→ **Exercise**
Scan the lines below; pull out those with "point".

→ **Available data**
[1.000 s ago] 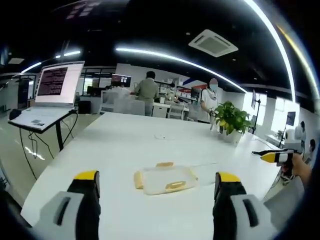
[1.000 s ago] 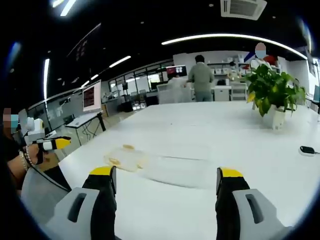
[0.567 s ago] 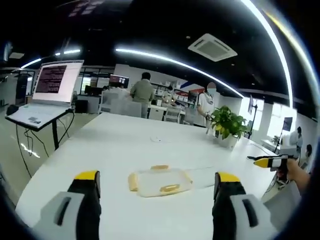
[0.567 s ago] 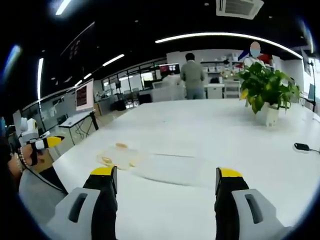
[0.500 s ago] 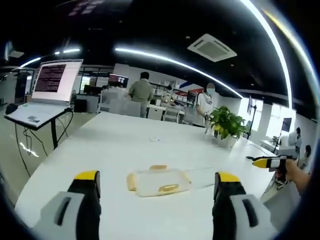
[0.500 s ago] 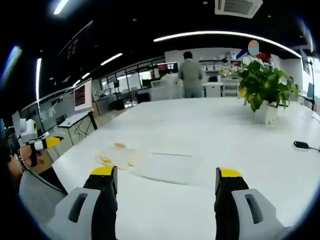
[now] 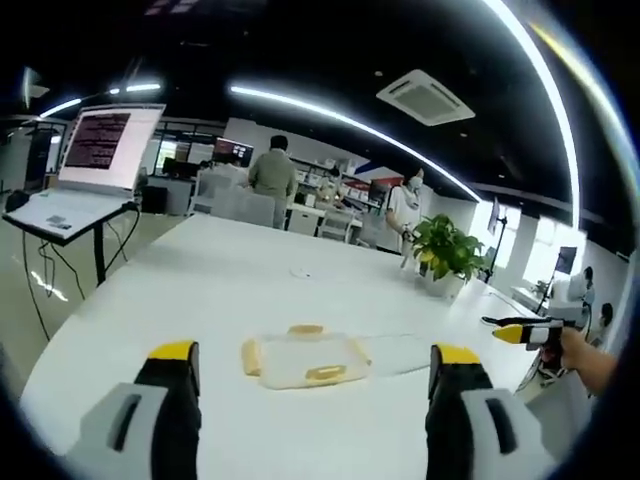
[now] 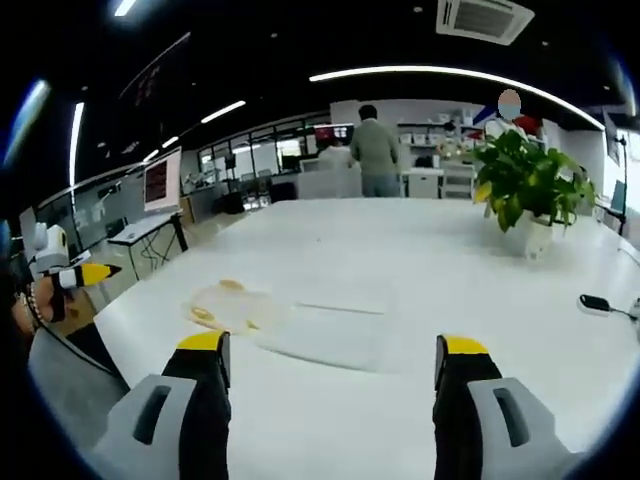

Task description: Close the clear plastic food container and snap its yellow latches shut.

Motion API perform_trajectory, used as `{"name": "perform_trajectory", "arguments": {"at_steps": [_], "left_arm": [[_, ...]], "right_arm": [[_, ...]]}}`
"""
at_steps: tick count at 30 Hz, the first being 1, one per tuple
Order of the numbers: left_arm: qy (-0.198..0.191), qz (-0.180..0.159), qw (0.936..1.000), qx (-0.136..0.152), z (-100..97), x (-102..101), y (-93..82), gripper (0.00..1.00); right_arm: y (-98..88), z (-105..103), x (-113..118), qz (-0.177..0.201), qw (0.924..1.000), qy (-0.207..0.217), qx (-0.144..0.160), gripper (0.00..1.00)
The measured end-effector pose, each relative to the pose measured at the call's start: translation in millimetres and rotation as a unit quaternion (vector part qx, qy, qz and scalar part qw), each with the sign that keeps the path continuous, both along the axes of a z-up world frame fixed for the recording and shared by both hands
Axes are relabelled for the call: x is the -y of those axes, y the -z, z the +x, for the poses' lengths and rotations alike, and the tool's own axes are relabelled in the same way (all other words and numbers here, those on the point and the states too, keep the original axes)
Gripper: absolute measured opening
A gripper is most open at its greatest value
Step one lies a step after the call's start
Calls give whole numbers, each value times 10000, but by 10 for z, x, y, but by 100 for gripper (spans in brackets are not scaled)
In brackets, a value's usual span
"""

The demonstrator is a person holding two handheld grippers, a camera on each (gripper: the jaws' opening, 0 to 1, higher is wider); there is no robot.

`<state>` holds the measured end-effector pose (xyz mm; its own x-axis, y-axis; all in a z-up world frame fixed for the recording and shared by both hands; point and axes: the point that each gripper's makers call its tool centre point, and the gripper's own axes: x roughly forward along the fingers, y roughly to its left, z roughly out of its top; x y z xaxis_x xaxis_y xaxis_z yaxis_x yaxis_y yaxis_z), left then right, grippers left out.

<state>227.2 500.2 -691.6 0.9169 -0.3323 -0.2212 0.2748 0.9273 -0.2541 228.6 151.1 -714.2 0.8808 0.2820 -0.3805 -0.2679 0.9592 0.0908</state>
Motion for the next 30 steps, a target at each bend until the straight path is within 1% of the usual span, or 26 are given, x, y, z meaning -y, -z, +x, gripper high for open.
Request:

→ **Result of the task**
Axes are relabelled for the call: x is the -y of those axes, y the -z, z the +x, for the poses' lengths and rotations alike, and the tool's own axes are relabelled in the same way (all other words and numbers here, those on the point and the states too, keep the original axes)
`<state>` holds the measured end-effector pose (xyz mm; its own x-axis, y-axis; all in a z-up world frame fixed for the recording and shared by both hands; point and axes: the point that each gripper's makers call its tool centre point, and the gripper's own axes: x roughly forward along the fingers, y roughly to its left, z roughly out of its top; x y z xaxis_x xaxis_y xaxis_z yaxis_x yaxis_y yaxis_z), left then right, grippers left out.

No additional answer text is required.